Guide: Dr. Tushar Sharma (Assistant Professor, Faculty of Computer Science, Dalhousie University)

I worked at the SMART Lab led by Dr. Tushar Sharma (Assistant Professor) for more than a year. My experience here has helped me gain an immersive research experience and bolstered my theoretical concepts and fundamentals in Machine Learning.

The time I spent here had been dedicated to working on two projects:

  • Machine Learning Techniques Applied to Source Code  
    🔗 (https://www.sciencedirect.com/science/article/pii/S0164121223003291) [published at Journal of Systems and Software (Open Science)]  
     

    (1) I surveyed approximately 200 papers in the second phase of this study; paper wholly identifies 479 primary studies from both the phases for its further analysis. I worked on the categories of Program Comprehension, Program Synthesis, Quality Assessment, Refactoring, Testing and Vulnerability Analysis.

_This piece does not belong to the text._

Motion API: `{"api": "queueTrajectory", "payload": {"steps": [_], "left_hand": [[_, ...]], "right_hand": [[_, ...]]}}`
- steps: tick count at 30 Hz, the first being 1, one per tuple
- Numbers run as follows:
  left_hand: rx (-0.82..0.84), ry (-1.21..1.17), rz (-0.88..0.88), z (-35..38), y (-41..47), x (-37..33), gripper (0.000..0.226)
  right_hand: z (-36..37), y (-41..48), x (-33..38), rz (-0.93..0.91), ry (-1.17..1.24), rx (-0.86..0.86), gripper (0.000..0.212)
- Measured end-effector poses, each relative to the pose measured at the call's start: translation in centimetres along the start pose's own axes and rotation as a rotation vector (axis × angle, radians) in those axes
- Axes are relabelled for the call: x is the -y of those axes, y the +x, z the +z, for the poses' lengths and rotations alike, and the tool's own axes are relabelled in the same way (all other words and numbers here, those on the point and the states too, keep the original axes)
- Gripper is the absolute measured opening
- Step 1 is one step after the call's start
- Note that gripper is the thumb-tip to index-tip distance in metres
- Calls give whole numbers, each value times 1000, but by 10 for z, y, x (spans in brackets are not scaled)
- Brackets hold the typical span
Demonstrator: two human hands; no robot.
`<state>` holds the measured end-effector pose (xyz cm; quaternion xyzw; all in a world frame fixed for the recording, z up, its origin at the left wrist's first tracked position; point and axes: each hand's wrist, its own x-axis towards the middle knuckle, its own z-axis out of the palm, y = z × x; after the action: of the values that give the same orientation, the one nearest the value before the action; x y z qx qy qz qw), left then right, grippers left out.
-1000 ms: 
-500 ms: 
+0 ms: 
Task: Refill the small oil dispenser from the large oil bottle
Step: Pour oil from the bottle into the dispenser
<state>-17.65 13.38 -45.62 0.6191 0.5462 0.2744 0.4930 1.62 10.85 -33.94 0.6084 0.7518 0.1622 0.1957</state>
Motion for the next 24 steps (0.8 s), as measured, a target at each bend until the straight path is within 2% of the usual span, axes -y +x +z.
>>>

    (2) Summarized the findings highlighting the steps involving dataset collection and preparation, feature extraction and model training and tuning.

    (3) Sorted these studies on the basis of category and sub-category, as well as ML Techniques used.  
     
    Some of my key findings and learnings:

    Being the only undergraduate researcher in this project helped me step up my skills to deliver high-quality work. Reading and dissecting so many different papers changed my perspective about how literature should be read and analyzed, and what methods work best for me. When I read a paper with the intent to extract targeted and useful information, I understand the content of the subject-matter more in-depth. It also enabled me to understand the applications of Machine Learning in Software Engineering, and helped me understand how source code is assessed.

     
     

  • Trend analysis of popular Java repositories for analysis of Code Smell Lifetime  
    🔗 GitHub Repository  
     
    (1) Wrote script to download 994 Java repositories from GitHub onto a remote server.

    These repositories had the following selection criteria:

    at least 500 number of commits, at least 500 number of issues, at least 100 number of stars, last commit after 01/01/2021, excludes forks, has open issues, has license

    (2) Wrote a script that creates a folder structure wherein there is a folder created for each repository and then subfolders for every commit in that repository.

    (3) Wrote a script that runs DesigniteJava for every commit of every repository and stores results in the designated folders, and extended the functionality of DesigniteJava to include Test and Testability smells.

     
     
    Some of my key findings and learnings:

    This project taught me a lot about dealing with large amounts of data and the best ways to process it. It also helped me develop inquisitiveness, formulate ideas of my own and find out how to implement them. I also gained more proficiency on using Git and Linux commands through this project.